Task instructions: Print the entire listing. Each line must match the original exactly.

Information shown:
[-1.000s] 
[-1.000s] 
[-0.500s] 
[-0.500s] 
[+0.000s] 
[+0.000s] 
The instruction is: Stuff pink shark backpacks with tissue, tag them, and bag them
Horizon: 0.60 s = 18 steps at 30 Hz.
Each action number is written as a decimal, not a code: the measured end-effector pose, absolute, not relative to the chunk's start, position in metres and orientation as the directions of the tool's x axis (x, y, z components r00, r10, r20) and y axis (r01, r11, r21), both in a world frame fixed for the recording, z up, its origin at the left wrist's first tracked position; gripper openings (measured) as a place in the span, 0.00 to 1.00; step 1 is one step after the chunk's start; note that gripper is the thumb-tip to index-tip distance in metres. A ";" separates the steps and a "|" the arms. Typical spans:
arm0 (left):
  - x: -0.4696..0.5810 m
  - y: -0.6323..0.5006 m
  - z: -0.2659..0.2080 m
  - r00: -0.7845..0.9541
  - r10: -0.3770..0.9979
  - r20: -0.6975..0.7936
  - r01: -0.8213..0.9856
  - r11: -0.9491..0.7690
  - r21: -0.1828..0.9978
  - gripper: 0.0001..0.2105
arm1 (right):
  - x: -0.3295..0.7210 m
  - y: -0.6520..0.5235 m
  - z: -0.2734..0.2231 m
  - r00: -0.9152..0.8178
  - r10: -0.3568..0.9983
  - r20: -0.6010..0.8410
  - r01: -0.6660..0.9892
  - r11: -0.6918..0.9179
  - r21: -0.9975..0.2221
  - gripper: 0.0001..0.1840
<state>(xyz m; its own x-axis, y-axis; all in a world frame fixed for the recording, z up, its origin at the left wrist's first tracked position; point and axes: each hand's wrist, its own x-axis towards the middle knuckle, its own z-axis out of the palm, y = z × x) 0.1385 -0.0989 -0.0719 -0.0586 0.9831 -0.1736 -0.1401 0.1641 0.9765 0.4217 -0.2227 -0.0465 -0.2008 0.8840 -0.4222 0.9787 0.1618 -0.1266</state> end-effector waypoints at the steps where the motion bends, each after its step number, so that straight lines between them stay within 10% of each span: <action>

Answer for the task:
[-1.000s] 
[-1.000s] 
[-0.500s] 
[-0.500s] 
[+0.000s] 
[+0.000s] 
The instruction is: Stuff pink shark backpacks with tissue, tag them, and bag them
Horizon: 0.60 s = 18 steps at 30 Hz.
Each action number is written as a decimal, not a code: the measured end-effector pose, absolute, not relative to the chunk's start, position in metres and orientation as the directions of the tool's x axis (x, y, z components r00, r10, r20) and y axis (r01, r11, r21), both in a world frame fixed for the recording, z up, its origin at the left wrist's first tracked position; gripper openings (measured) as a place in the span, 0.00 to 1.00; step 1 is one step after the chunk's start; note that gripper is the thumb-tip to index-tip distance in metres. A ";" separates the steps and a "|" the arms. Typical spans:
arm0 (left):
  - x: -0.4696..0.5810 m
  - y: -0.6323..0.5006 m
  - z: -0.2659..0.2080 m
  - r00: -0.7845..0.9541
  - r10: -0.3770..0.9979
  - r20: -0.6975..0.7936
  - r01: -0.8213..0.9856
  - r11: -0.9491..0.7690
  - r21: -0.1828..0.9978
  - gripper: 0.0001..0.2105
arm1 (right):
  - x: -0.3295..0.7210 m
  - y: -0.6520..0.5235 m
  - z: -0.2734..0.2231 m
  - r00: -0.9152..0.8178
  - r10: -0.3568..0.9983
  - r20: -0.6010..0.8410
  - r01: -0.6660..0.9892
  - r11: -0.6918..0.9179
  - r21: -0.9975..0.2221
  - gripper: 0.0001..0.1840
<state>(xyz m; its own x-axis, y-axis; all in a world frame fixed for the recording, z up, its origin at the left wrist's first tracked position; point and axes: each hand's wrist, its own x-axis towards the middle knuckle, its own z-axis out of the palm, y = z × x) 0.1385 -0.0989 -0.0719 -0.0586 0.9831 -0.1736 -0.1401 0.1641 0.9765 0.4217 -0.2227 -0.0465 -0.2008 0.8840 -0.4222 0.9787 0.1618 -0.1266</state> end-effector waypoints at the steps where the motion bends, each after its step number, so that straight lines between them stay within 10% of each span: <action>

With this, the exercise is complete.